**Stored data entries**
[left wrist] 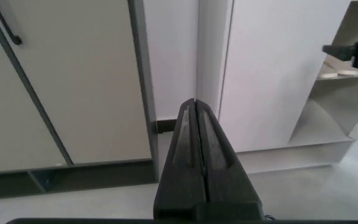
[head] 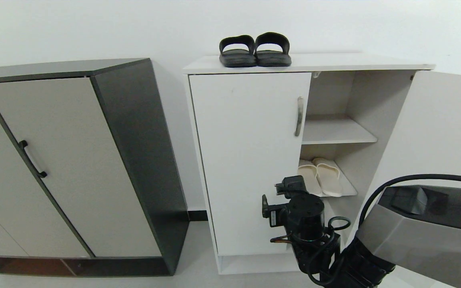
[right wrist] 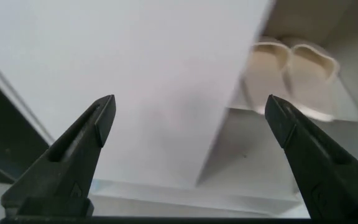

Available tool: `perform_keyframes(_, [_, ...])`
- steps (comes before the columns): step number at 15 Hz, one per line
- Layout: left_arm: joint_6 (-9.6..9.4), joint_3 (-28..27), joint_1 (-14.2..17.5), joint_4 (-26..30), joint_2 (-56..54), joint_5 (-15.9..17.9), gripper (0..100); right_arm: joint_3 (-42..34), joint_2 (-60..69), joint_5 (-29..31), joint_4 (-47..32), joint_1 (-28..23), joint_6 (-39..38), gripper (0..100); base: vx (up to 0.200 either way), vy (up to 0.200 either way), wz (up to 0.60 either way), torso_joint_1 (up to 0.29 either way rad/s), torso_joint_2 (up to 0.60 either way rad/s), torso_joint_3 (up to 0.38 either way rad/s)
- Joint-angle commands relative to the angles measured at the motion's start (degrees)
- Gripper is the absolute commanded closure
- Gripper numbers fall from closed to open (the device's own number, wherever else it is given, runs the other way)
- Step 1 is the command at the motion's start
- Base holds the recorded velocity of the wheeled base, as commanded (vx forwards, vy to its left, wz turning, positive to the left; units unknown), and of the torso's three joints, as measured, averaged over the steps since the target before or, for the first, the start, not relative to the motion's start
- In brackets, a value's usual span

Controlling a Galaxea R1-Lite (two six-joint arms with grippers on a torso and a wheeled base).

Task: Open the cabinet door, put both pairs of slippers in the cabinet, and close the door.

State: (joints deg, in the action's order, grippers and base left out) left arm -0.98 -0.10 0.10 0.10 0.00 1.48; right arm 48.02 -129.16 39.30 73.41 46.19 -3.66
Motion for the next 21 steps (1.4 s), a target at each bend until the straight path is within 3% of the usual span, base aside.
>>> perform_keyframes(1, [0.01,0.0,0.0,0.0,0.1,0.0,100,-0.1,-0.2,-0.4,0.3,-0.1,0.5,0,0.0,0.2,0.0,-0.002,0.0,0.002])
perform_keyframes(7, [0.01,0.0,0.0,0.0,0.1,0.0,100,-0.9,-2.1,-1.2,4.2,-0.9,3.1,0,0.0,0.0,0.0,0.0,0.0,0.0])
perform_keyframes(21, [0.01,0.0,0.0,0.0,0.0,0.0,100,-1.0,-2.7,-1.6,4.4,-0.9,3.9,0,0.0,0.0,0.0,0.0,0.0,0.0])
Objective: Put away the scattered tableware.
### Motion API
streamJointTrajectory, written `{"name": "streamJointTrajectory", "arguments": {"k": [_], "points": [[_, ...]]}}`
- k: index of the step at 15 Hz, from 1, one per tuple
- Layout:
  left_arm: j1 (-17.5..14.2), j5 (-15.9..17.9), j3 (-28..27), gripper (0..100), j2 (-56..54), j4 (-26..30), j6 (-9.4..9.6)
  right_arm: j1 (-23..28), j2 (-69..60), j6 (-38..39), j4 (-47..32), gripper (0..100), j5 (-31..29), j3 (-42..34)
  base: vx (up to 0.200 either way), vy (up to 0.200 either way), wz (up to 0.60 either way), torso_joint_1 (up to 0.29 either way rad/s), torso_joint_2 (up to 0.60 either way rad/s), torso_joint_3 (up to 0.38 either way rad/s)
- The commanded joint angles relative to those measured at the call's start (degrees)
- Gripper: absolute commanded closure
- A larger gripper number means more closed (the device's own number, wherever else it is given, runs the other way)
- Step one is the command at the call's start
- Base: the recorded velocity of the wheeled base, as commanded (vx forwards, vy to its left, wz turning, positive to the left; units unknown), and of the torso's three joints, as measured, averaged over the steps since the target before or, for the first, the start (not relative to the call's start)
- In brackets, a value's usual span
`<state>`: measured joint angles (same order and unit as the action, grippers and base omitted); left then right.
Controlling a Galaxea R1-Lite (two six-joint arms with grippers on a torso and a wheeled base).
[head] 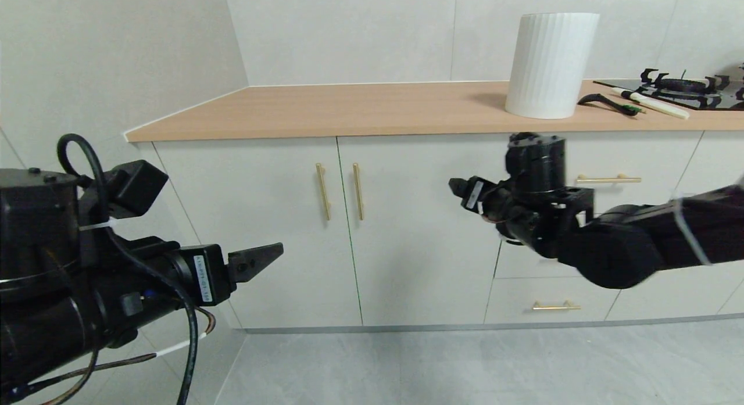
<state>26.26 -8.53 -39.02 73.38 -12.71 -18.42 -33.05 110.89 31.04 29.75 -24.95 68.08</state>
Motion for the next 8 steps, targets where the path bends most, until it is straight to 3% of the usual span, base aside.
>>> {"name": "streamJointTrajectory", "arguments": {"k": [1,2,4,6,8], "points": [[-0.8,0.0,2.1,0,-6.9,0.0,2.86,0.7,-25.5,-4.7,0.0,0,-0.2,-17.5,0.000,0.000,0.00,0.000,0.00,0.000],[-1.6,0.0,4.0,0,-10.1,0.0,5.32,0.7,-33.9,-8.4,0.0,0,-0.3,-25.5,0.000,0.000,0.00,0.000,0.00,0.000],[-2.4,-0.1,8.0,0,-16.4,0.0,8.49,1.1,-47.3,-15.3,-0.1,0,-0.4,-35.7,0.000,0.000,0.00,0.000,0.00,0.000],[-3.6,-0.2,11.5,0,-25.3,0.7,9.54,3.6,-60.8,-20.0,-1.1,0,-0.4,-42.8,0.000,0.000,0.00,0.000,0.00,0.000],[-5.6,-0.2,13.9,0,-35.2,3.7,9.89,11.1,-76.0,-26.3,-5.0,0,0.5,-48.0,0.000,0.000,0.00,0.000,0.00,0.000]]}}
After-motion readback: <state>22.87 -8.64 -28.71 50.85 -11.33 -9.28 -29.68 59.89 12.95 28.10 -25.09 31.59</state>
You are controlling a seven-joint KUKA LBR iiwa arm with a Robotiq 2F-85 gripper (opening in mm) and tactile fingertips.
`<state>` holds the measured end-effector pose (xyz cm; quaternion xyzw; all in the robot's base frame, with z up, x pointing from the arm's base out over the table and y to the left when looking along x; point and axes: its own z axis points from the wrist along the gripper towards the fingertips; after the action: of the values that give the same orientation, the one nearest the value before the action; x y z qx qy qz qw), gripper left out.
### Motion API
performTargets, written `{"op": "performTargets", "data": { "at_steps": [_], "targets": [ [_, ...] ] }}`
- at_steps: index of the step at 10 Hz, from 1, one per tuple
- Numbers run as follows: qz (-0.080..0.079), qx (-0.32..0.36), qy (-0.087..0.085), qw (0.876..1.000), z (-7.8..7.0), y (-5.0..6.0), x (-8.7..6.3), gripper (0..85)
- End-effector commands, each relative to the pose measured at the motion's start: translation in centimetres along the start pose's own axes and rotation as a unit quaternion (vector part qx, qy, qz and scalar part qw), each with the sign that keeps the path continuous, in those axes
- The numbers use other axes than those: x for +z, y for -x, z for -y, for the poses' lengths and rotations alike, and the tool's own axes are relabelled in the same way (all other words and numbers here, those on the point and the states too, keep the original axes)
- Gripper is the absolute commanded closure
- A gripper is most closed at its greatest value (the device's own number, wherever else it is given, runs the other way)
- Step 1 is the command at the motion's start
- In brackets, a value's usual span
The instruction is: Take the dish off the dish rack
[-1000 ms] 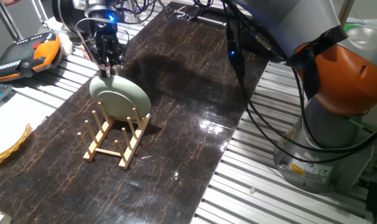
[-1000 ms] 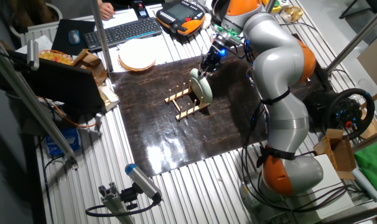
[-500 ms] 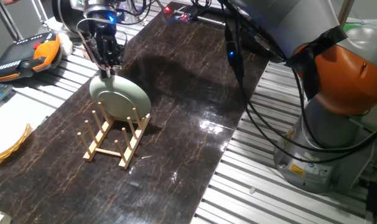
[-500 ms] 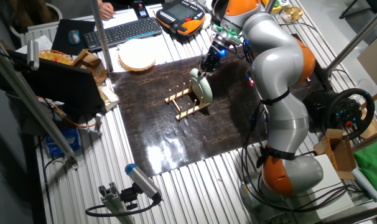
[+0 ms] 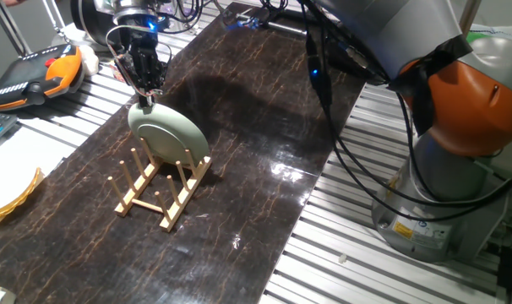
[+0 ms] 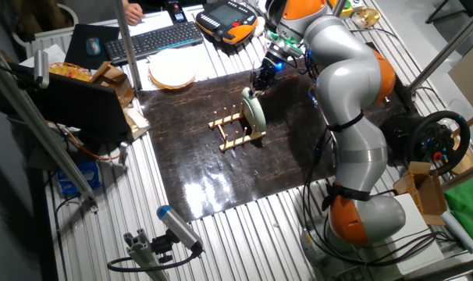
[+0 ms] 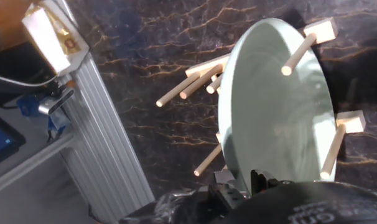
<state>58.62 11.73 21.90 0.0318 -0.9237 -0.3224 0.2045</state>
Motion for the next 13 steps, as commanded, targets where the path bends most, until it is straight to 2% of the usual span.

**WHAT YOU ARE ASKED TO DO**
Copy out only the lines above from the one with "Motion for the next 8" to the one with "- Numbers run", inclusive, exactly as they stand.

**RESULT BELOW**
Motion for the next 8 steps, targets where the path bends most, until it is straight to 3% of the usual span, base aside.
>>> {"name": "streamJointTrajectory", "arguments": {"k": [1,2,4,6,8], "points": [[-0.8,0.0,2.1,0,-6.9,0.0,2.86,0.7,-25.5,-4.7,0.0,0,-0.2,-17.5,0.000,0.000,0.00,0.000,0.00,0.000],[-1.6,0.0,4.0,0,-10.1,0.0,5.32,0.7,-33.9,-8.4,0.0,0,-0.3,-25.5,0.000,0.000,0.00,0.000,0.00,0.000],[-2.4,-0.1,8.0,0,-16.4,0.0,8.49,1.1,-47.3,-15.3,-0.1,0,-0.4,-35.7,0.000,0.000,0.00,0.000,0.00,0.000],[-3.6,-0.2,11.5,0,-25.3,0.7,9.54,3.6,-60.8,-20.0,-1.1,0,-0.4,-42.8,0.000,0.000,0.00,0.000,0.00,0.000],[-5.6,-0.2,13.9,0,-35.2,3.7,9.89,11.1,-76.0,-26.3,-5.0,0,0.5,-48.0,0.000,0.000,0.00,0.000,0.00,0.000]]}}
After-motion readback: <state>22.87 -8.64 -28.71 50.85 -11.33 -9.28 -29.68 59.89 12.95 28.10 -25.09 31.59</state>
You are controlling a seven-joint KUKA LBR iiwa arm with a Robotiq 2F-85 gripper (opening in mm) and tactile fingertips.
`<state>` holds the measured end-effector pose (xyz cm; quaternion xyzw; all in the robot's base frame, with z up, x pointing from the arm's base out over the table and y to the left when looking along x; point and axes: its own z axis points from the wrist along the gripper towards the fingertips; after the action: of the values that give the same orientation, the one nearest the value before the action; x y z qx qy qz qw), gripper left out.
### Motion API
performTargets, written `{"op": "performTargets", "data": { "at_steps": [_], "targets": [ [_, ...] ] }}`
- at_steps: index of the step at 10 Hz, from 1, one per tuple
- Numbers run as follows: qz (-0.080..0.079), qx (-0.32..0.36), qy (-0.087..0.085), qw (0.876..1.000), z (-7.8..7.0), y (-5.0..6.0), x (-8.7..6.3), gripper (0..85)

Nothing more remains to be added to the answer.